Hamburgs Kinderrechts-Ombudsstelle OHA! droht wegen Finanznot die Schließung
Siglinde WerneckeHamburgs Kinderrechts-Ombudsstelle OHA! droht wegen Finanznot die Schließung
Hamburger Ombudsstelle OHA! Anwältin für Kinder- und Jugendrechte vor der Schließung
Die Ombudsstelle OHA! Anwältin für Kinder- und Jugendrechte in Hamburg steht möglicherweise vor dem Aus. Die Bildungsbehörde der Stadt plant, sie mit einer neuen Ombudsstelle für Kitas zusammenzulegen und schreibt das Mandat neu aus. Dieser Schritt bringt den Verband für Kinder- und Jugendarbeit Hamburg (VKJH), der die Stelle trägt, in finanzielle Bedrängnis.
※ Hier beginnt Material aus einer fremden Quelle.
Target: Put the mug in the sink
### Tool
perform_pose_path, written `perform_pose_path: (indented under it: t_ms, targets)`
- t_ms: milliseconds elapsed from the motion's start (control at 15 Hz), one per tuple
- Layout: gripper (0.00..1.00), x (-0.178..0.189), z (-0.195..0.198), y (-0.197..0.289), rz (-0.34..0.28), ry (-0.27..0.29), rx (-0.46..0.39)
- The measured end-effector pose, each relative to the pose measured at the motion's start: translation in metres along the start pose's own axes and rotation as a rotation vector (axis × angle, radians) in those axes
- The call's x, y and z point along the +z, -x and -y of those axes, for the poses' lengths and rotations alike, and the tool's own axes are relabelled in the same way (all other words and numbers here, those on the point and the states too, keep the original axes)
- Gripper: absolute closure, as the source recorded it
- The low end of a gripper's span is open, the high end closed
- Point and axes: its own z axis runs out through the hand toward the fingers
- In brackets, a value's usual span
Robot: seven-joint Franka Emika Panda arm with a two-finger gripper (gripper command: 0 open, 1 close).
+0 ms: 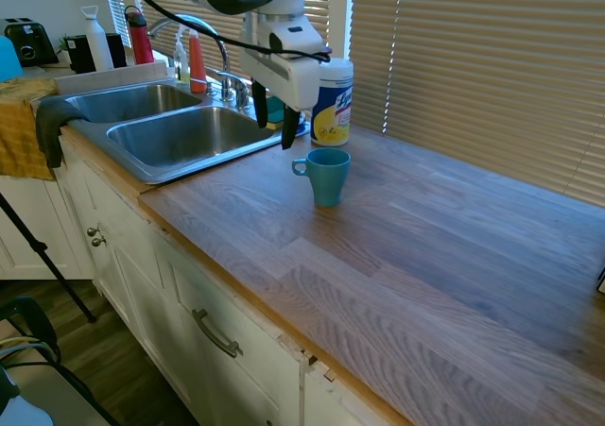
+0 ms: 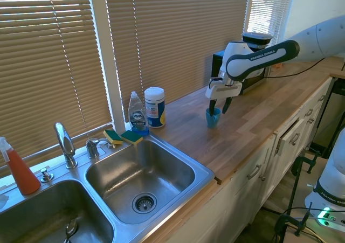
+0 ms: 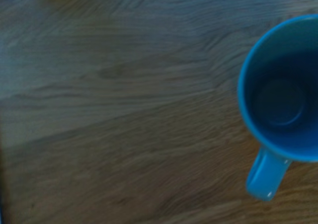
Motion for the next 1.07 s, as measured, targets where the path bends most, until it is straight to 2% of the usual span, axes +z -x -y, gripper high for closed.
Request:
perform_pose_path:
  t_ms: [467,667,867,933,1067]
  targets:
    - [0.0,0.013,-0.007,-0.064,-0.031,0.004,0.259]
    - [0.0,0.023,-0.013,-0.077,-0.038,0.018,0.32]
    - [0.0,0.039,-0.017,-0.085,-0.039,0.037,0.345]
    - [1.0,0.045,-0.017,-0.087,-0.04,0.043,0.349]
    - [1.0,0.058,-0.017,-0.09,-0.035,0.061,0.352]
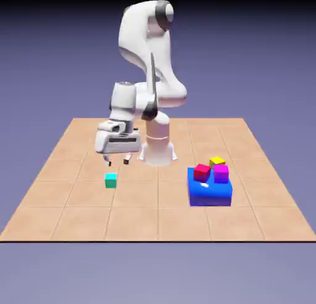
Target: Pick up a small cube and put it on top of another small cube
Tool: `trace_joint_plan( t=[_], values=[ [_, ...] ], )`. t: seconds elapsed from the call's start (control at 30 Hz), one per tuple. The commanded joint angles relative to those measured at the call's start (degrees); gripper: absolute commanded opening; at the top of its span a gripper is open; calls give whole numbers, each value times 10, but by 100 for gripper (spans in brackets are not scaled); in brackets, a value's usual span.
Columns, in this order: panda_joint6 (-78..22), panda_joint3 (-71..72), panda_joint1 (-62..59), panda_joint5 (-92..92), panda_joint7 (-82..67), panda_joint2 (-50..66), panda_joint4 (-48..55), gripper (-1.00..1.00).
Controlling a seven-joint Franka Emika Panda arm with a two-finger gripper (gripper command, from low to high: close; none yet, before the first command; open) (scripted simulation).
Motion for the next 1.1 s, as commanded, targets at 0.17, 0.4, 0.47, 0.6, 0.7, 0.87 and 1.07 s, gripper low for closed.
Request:
trace_joint_plan(
  t=[0.17,0.4,0.47,0.6,0.7,0.87,1.07],
  values=[
    [-11,-94,-4,-103,-150,43,-20,0],
    [-22,-190,-8,-209,-303,87,-42,0],
    [-3,-184,-9,-202,-303,108,-39,0],
    [69,-161,-16,-176,-304,191,-26,0],
    [124,-144,-21,-156,-304,253,-17,0],
    [215,-116,-29,-122,-305,357,-2,0],
    [213,-116,-29,-123,-305,355,-2,-100]
  ],
)
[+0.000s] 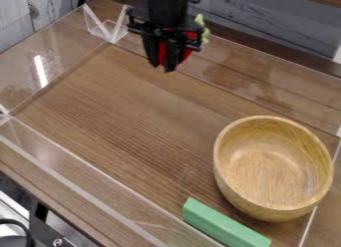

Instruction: Move the red object to the left side of the table

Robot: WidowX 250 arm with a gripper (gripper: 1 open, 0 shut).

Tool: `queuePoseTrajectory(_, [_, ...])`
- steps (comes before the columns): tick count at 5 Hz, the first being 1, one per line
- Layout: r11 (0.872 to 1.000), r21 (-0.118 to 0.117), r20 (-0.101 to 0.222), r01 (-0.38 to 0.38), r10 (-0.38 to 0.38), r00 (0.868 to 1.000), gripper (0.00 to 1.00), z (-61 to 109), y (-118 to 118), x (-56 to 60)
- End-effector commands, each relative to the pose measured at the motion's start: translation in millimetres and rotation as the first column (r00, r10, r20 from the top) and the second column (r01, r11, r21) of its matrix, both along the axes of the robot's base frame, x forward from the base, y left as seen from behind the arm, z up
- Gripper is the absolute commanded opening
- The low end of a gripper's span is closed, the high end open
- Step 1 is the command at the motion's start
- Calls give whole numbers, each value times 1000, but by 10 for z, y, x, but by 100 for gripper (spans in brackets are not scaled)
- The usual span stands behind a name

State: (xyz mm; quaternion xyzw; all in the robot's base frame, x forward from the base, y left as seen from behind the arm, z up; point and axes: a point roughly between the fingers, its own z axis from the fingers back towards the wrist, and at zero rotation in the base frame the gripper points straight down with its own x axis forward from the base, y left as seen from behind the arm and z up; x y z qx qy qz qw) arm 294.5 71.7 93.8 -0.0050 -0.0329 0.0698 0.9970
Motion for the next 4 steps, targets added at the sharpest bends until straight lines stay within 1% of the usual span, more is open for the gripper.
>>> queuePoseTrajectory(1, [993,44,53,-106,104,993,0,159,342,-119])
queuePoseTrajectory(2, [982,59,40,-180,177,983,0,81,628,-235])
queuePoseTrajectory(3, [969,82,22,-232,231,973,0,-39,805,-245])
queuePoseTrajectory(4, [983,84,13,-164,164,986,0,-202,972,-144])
Offene Angebote für Kinder und Jugendliche in Hamburg leiden seit Langem unter unzureichender Förderung. Seit ihrer Gründung 2021 bearbeitet die OHA-Stelle jährlich rund 300 Beratungsfälle. Anja Post-Martens, eine der Geschäftsführerinnen des Verbands, bestätigte, dass die ursprüngliche Ausschreibung für die OHA auch Betreuungsangebote umfasste.
Der VKJH kämpft nun mit der Deckung der Verwaltungskosten. Um den Betrieb aufrechtzuerhalten, wären jährlich zusätzliche 120.000 Euro für eine Geschäftsführung und eine administrative Stelle nötig. Ohne eine Lösung bis Ende Juni könnte der Verband seine 17 Einrichtungen und 27 Projekte an die Bezirksämter abgeben müssen.
Das Bundesnetzwerk Ombudschaft in der Jugendhilfe (BNO) hat sich eingeschaltet und kritisiert das erneute Vergabeverfahren. Die Entscheidung der Stadt, die OHA-Stelle aufzulösen, verschärft die Dringlichkeit der Lage. Dem VKJH droht wegen unsicherer Finanzierung die Insolvenz. Kommt es zu keiner Einigung, könnte die OHA-Stelle mit ihren Angeboten wegfallen. Die weiteren Entwicklungen hängen von den anstehenden Verhandlungen zwischen dem Verband und der Bildungsbehörde ab.